Quake DOES require all ports to be open. The default port for Quake is 26000, but that only gets used until you connect to the server. Once you connect to the server, your port is randomized. One person might be connected to port 4723, the next guy might be on port 51254...

Yes, of course I assign static IPs. Not only is it convienent in that I always know what pc is on what IP, but it's faster as Windows doesn't have to figure out what IP it feels like using. Also, I might put 192.168.1.101 on the DMZ, but I reboot it and suddenly it's .100... there's really no other way to do it.


----------



## Mussels (Jan 20, 2010)

you only need to worry about that first port. have faith.

First one is used to establish a connection (inbound) the others are assigned BY the server (outbound) so it shouldnt really matter.


----------



## hat (Jan 20, 2010)

Oh, but it does. I tried forwarding just port 26000, didn't work.
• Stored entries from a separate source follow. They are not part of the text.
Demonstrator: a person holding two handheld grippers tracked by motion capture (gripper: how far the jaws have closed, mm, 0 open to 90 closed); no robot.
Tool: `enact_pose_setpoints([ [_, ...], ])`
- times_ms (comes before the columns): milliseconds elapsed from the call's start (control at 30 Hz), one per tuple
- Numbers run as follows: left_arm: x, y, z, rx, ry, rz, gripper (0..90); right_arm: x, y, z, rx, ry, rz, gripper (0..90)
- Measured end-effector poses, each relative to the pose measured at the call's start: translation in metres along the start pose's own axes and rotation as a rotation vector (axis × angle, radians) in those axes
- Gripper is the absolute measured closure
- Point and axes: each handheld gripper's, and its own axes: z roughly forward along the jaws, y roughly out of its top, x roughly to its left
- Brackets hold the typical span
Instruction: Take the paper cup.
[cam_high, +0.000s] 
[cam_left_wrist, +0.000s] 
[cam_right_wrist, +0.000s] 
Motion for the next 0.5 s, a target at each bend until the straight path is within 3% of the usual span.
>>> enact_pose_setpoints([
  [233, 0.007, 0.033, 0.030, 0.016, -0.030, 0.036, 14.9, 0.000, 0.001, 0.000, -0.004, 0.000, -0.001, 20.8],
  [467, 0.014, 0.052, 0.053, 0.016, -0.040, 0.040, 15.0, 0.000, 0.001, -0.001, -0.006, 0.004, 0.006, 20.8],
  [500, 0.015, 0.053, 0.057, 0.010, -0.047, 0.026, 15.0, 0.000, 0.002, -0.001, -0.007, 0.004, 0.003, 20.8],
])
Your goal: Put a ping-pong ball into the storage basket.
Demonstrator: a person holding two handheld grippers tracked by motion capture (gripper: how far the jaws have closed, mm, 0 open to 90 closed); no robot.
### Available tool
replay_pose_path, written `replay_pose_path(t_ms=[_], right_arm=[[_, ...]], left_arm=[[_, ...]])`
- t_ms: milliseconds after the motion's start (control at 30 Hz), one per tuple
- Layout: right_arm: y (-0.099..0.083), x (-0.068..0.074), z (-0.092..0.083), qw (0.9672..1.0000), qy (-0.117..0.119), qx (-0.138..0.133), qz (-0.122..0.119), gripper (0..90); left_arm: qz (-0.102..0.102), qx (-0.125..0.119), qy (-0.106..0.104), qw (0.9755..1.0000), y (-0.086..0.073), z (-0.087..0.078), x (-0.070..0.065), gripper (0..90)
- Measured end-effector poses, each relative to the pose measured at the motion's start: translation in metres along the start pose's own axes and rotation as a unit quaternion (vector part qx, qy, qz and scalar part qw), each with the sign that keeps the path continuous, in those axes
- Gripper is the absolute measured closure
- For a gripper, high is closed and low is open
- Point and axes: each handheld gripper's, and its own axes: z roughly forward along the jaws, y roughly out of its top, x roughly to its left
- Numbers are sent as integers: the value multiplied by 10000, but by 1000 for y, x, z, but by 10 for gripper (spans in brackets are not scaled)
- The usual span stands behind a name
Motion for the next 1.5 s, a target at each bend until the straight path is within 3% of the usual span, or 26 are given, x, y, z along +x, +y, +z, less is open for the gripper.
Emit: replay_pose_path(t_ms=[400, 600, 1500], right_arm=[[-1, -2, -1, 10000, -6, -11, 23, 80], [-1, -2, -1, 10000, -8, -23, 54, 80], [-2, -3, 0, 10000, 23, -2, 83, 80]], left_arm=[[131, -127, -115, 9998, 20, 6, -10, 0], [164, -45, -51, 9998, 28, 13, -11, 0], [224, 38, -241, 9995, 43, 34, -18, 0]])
You would get as far as "connection accepted", then nothing.


----------



## Mussels (Jan 20, 2010)

how annoying


well, port forwards should have priority over DMZ, so just port forward the ports you need to the other machines then.


----------



## FordGT90Concept (Jan 20, 2010)

Lucky for you, the original Quake source is released un the GNU.  After some investigating...

Default port number: 26000

Command to change the port: -port <number>

Note: -udpport and -ipxport function exactly the same as -port.


All indications in the source code say that should work.  When in doubt, use WireShark to catch all initial UDP traffic for the game and see what other ports are required server-side.

Clients will use numerous port numbers but the server, in the case of Quake, should only use one.


----------